• TASK BRIEF: This exercise asks for every line of the material that includes the word "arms".
___ GIVEN RECORDS
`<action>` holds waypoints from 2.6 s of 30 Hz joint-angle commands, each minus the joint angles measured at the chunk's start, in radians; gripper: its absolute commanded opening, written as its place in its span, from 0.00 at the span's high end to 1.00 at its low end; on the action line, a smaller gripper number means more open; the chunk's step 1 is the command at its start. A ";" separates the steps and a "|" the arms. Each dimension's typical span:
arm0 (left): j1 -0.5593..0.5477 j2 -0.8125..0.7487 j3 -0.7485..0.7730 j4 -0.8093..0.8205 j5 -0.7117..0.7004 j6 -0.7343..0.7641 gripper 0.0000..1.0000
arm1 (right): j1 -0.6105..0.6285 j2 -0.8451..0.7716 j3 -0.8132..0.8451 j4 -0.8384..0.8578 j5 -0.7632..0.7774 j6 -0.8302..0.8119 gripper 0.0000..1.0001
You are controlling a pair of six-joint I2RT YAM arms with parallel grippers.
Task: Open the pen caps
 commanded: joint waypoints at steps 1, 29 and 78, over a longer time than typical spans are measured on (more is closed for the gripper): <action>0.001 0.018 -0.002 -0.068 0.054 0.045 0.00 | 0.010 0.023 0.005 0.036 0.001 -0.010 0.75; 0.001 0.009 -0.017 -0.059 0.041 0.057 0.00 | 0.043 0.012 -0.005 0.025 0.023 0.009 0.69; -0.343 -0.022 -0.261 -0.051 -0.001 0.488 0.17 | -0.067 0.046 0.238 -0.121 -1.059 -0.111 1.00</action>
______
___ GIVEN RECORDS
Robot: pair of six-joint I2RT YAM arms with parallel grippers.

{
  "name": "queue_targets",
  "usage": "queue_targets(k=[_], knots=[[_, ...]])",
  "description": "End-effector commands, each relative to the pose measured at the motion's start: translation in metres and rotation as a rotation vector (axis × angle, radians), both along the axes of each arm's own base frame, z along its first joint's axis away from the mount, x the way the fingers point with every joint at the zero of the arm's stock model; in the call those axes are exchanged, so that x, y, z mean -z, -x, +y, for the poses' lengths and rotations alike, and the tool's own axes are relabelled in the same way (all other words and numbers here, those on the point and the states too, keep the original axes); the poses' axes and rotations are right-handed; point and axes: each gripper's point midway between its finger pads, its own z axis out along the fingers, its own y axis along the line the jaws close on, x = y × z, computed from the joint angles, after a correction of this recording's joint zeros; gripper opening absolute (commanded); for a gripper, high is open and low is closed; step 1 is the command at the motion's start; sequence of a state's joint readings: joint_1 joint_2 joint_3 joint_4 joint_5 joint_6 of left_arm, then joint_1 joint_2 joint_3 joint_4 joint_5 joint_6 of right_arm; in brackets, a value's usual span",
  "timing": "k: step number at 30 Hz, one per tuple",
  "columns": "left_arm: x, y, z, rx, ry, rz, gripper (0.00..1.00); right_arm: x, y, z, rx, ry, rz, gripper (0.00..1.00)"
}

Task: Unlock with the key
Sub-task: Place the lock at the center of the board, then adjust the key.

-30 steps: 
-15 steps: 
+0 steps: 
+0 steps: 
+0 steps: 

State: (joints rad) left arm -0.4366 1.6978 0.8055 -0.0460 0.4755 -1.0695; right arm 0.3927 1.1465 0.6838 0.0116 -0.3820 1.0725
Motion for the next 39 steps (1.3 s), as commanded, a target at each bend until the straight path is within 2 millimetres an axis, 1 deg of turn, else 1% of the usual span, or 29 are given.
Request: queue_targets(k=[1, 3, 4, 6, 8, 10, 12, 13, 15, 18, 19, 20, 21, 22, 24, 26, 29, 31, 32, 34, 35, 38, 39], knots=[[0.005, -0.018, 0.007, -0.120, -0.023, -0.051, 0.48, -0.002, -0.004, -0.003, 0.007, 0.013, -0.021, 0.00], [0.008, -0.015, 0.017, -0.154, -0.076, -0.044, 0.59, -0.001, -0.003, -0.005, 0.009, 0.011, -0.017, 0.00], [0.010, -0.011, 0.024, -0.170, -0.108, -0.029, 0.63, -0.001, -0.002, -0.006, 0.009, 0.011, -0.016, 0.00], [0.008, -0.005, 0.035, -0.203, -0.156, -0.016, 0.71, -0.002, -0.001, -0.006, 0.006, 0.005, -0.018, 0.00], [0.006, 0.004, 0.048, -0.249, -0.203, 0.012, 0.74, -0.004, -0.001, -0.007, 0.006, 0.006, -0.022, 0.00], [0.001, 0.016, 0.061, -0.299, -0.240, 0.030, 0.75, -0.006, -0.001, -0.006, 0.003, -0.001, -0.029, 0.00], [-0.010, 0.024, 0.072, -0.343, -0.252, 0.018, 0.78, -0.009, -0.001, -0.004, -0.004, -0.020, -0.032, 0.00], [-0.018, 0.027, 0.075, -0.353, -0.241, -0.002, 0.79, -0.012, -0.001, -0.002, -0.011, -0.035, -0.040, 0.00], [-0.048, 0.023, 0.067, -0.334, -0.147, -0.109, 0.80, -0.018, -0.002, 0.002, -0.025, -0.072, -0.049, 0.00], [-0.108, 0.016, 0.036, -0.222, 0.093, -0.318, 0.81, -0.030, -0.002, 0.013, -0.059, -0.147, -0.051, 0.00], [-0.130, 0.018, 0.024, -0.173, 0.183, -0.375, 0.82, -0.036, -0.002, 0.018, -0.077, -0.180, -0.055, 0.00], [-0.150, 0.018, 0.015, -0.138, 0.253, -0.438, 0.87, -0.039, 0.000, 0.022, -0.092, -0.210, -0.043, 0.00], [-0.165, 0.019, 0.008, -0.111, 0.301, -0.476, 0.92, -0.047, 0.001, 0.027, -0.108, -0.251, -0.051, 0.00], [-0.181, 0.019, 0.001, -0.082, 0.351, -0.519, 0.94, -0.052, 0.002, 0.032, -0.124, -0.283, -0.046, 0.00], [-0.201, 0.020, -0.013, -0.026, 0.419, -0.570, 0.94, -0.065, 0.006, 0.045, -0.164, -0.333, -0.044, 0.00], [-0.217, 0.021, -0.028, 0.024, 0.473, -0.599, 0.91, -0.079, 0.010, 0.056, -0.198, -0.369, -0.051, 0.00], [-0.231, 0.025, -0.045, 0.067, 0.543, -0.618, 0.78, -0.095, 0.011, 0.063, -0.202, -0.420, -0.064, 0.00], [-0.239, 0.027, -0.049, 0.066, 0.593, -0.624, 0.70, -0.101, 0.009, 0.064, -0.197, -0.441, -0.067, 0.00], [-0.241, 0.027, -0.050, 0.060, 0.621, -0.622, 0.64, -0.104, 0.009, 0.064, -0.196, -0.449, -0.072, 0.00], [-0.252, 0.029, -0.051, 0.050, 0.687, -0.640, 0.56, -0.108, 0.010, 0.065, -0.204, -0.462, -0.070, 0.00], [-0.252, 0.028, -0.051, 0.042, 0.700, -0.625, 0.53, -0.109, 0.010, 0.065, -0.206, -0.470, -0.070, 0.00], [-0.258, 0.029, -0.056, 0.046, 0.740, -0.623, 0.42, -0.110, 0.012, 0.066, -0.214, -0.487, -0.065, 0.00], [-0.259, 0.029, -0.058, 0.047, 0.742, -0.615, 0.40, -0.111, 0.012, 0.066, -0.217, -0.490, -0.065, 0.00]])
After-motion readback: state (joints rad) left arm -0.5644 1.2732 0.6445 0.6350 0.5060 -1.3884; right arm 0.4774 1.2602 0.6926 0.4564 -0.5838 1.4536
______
• OUTPUT FOR THIS TASK:
`<action>` holds waypoints from 2.6 s of 30 Hz joint-angle commands, each minus the joint angles measured at the chunk's start, in radians; gripper: its absolute commanded opening, written as its place in its span, from 0.00 at the span's high end to 1.00 at its low end; on the action line, a smaller gripper number means more open; the chunk's step 1 is the command at its start. A ";" separates the steps and a "|" the arms. Each dimension's typical span:
You are controlling a pair of six-joint I2RT YAM arms with parallel grippers.
Robot: pair of six-joint I2RT YAM arms with parallel grippers.

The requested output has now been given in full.